Required action
Leave every picture out, and print the full listing again exactly.

Recorded data
++++++

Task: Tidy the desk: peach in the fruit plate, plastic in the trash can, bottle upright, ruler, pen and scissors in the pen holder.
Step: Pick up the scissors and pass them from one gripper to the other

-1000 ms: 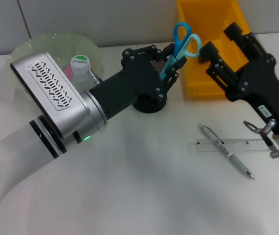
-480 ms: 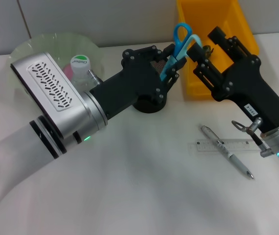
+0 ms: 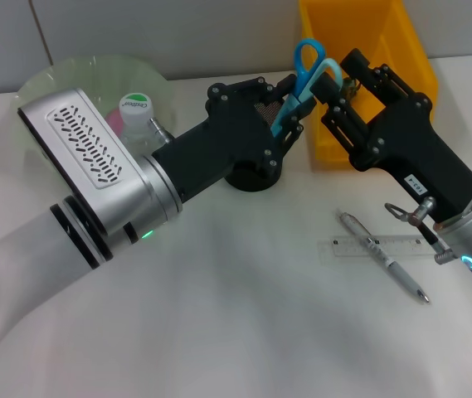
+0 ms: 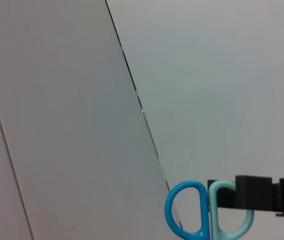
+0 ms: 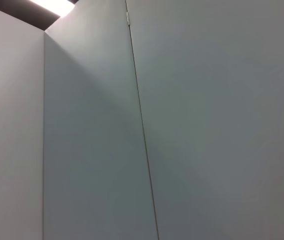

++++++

Response to this task
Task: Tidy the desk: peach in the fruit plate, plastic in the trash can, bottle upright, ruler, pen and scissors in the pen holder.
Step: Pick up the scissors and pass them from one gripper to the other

-1000 ms: 
-480 ms: 
+0 ms: 
+0 ms: 
+0 ms: 

No further work remains in this exercise.